250   tsusiat   2007 Mar 2, 2:53am  

Randy,

we are in a similar timeframe as yourself.

We have been renting forever, but have a substantial downpayment. Can't see uprooting from our nice rent controlled townhouse complex to buy a house until the premium comes down around 20%.

I'm targeting around at $350,000 average in the local area for single family homes, in my dreams, but I may not wait that long.

If the local average comes down from $530,000 to around $400,000 to $415,000, we can start looking at places with rentals (suites).

Should happen by next year (I think), these economic trends in Canada seem to follow US trends, but about a year later.

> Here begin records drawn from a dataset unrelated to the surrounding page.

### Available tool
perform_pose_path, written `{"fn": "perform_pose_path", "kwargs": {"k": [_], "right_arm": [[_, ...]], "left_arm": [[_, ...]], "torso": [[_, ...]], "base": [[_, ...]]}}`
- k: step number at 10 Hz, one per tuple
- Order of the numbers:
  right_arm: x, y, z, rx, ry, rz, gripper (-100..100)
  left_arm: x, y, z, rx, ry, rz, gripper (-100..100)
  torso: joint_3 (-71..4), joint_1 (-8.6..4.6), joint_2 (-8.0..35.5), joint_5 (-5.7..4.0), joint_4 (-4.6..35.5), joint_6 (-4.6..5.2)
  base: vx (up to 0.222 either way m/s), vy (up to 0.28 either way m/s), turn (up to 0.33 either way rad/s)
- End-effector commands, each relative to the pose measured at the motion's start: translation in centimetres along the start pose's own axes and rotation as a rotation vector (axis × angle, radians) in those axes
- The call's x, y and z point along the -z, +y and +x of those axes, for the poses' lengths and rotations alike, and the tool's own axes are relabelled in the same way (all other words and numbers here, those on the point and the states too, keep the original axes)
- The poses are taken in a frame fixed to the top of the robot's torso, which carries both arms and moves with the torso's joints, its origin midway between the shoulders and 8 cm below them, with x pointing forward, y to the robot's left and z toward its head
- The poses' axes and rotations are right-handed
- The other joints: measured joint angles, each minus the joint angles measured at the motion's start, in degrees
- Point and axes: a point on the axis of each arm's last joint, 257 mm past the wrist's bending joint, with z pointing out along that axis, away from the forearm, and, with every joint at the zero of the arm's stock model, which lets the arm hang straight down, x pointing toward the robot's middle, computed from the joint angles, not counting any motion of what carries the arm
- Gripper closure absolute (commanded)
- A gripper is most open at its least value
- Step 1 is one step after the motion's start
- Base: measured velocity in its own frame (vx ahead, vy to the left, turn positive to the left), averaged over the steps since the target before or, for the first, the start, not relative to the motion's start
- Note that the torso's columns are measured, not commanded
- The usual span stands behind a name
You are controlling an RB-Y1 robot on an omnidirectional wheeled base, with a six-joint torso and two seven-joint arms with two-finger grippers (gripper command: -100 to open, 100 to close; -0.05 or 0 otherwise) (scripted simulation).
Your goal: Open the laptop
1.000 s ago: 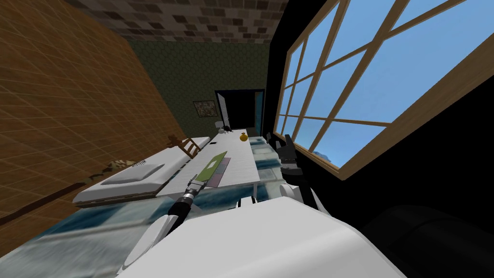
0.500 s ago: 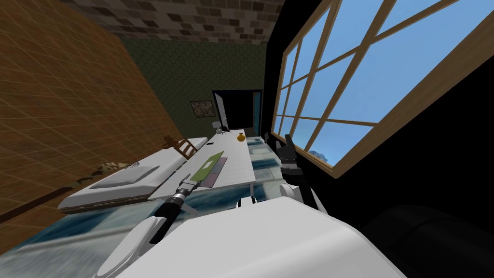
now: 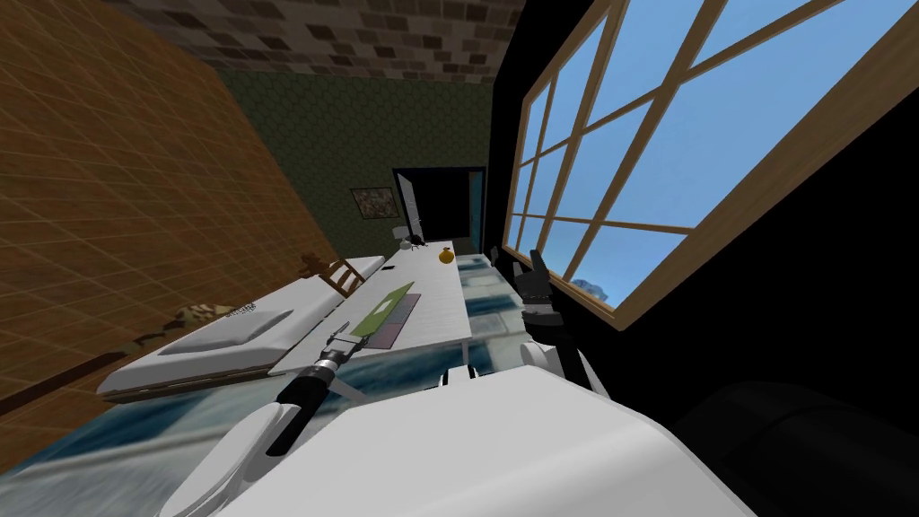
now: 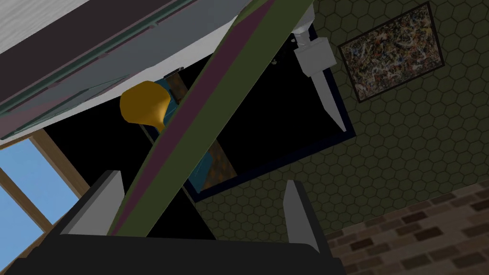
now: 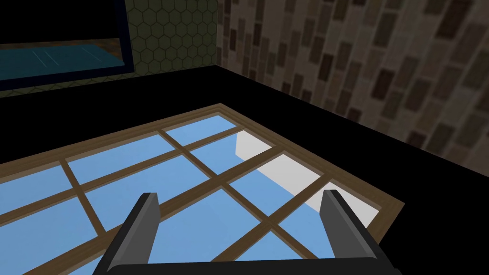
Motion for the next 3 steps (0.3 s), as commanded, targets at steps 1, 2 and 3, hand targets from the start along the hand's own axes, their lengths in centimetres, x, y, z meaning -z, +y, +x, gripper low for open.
{"fn": "perform_pose_path", "kwargs": {"k": [1, 2, 3], "right_arm": [[0.0, 0.0, 0.0, 0.0, 0.0, 0.0, 0], [0.0, 0.0, 0.0, 0.0, 0.0, 0.0, 0], [0.0, 0.0, 0.0, 0.0, 0.0, 0.0, 0]], "left_arm": [[0.01, -0.02, 0.03, 0.0, 0.001, 0.0, 0], [0.01, -0.02, 0.03, 0.0, 0.001, 0.0, 0], [0.01, -0.02, 0.03, 0.0, 0.001, 0.0, 0]], "torso": [[0.0, -0.06, 0.0, -0.01, 0.0, 0.01], [0.0, -0.07, 0.0, 0.0, 0.0, 0.01], [0.0, -0.06, 0.0, 0.01, 0.0, 0.01]], "base": [[0.0, 0.0, 0.0], [0.0, 0.0, 0.0], [0.0, 0.0, 0.0]]}}
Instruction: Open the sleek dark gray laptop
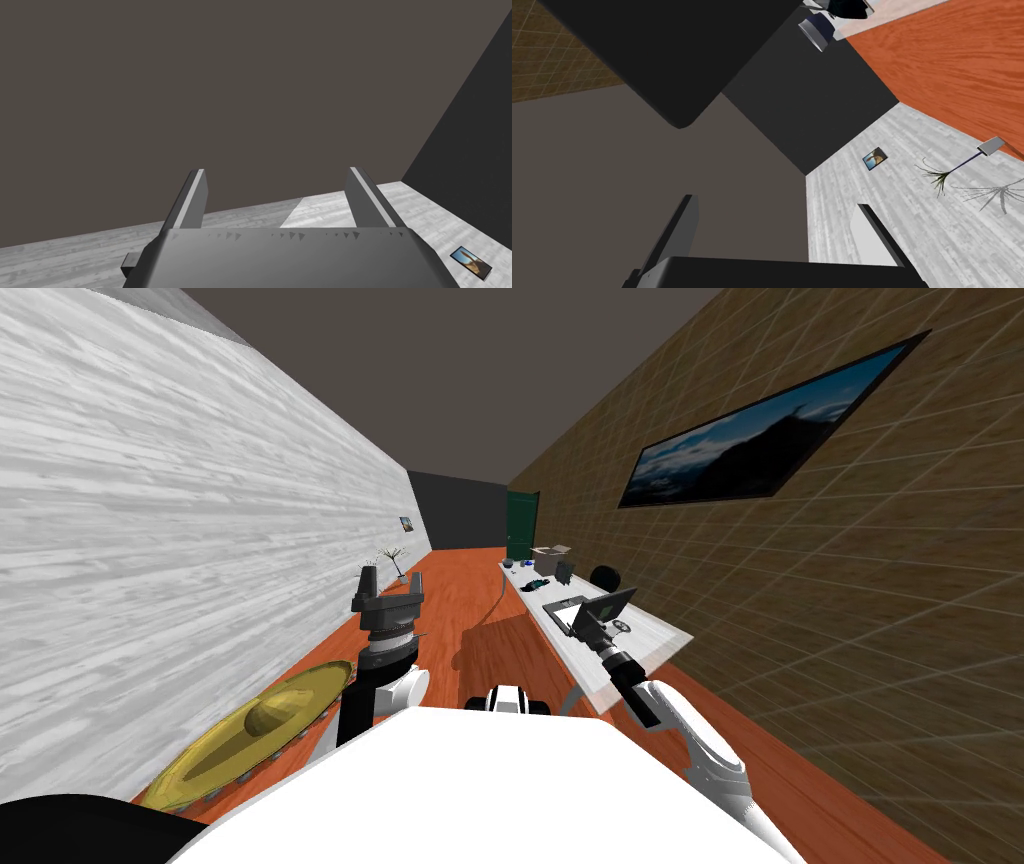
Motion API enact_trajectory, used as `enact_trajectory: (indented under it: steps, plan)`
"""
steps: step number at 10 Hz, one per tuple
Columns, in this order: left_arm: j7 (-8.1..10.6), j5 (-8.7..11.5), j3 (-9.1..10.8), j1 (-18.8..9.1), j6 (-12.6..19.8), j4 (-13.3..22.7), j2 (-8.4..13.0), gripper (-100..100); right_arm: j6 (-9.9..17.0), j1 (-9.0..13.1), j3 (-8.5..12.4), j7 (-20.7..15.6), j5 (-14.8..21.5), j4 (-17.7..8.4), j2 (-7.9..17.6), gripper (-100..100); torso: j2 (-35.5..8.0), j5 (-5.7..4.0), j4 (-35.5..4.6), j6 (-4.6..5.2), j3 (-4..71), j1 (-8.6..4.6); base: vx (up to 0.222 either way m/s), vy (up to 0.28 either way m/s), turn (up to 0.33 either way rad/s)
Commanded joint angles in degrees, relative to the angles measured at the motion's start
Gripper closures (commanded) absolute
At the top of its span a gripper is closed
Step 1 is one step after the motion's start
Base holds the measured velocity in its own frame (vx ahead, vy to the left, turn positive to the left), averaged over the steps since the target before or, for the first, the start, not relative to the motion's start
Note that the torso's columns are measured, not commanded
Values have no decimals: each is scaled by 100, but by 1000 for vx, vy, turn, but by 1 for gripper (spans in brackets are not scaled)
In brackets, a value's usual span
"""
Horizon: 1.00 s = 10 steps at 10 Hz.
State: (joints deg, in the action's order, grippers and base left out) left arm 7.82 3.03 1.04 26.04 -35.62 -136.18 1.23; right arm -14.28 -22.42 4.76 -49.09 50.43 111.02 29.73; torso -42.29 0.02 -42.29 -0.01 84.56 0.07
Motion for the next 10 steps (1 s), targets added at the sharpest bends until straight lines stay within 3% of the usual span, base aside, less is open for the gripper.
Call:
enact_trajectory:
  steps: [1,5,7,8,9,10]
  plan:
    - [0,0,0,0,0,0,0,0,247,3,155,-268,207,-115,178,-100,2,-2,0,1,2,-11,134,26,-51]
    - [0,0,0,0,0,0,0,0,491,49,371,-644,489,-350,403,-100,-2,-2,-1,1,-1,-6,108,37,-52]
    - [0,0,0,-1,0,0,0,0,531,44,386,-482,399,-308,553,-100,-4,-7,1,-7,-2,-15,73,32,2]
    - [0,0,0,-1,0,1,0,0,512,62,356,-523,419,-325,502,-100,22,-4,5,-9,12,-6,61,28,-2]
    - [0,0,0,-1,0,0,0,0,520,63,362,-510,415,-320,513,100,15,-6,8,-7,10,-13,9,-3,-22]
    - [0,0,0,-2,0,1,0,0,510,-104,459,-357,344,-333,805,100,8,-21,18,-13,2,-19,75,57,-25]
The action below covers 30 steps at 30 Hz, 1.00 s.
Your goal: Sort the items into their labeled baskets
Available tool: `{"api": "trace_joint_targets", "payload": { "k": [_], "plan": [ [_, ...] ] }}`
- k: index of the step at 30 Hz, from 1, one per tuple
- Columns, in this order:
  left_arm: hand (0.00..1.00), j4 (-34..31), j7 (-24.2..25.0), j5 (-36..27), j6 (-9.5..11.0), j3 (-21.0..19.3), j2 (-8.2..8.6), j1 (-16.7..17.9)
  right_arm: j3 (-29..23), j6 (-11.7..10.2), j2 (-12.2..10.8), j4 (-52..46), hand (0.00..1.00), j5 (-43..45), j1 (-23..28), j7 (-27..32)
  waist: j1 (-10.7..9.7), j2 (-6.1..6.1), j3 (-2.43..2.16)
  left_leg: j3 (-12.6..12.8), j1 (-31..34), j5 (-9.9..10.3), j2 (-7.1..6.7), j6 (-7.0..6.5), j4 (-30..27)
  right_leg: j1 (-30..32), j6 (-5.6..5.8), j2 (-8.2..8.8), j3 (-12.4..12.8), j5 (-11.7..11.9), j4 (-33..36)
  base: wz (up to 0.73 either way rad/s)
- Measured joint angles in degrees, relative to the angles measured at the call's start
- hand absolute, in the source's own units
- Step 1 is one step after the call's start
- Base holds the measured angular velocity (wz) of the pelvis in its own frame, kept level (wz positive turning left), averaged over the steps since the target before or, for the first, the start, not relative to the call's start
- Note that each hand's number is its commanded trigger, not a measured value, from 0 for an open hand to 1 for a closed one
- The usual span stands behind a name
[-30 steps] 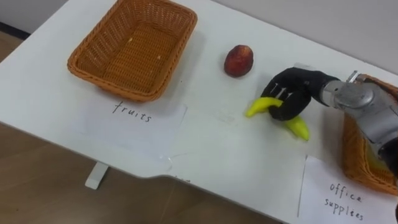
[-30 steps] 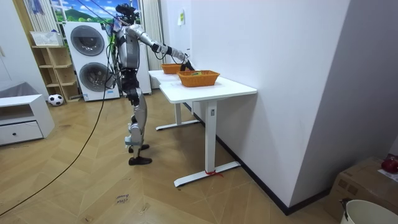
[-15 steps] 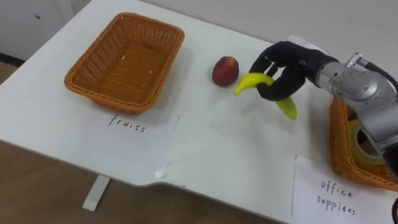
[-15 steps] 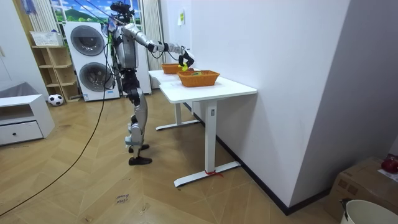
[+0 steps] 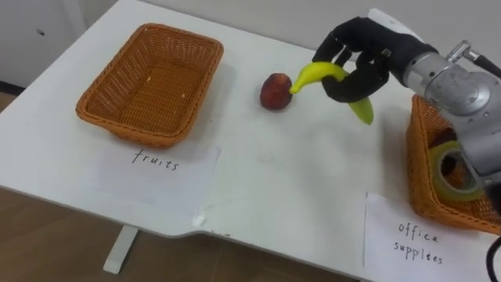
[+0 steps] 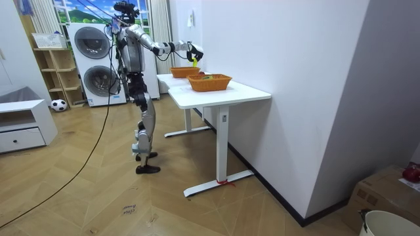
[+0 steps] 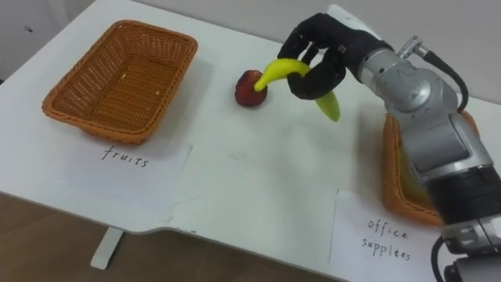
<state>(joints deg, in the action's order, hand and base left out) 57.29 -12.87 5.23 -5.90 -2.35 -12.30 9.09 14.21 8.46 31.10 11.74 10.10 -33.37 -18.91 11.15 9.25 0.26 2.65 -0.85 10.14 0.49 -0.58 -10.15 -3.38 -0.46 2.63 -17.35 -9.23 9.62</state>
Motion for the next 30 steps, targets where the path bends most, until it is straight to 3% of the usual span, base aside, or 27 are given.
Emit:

So if there is a lot of housing pain in California this year, maybe next year will be the time here in Victoria.

Peace.

251   Allah   2008 Dec 5, 2:11am  

I’m still unsure of how long the correction will take. I’m still sure it is underway. I’m vindicated in my sticky price calls. I’m also sad I was right.

I think if it gets more stickier, I'm going to have to rename it the WD40 housing market!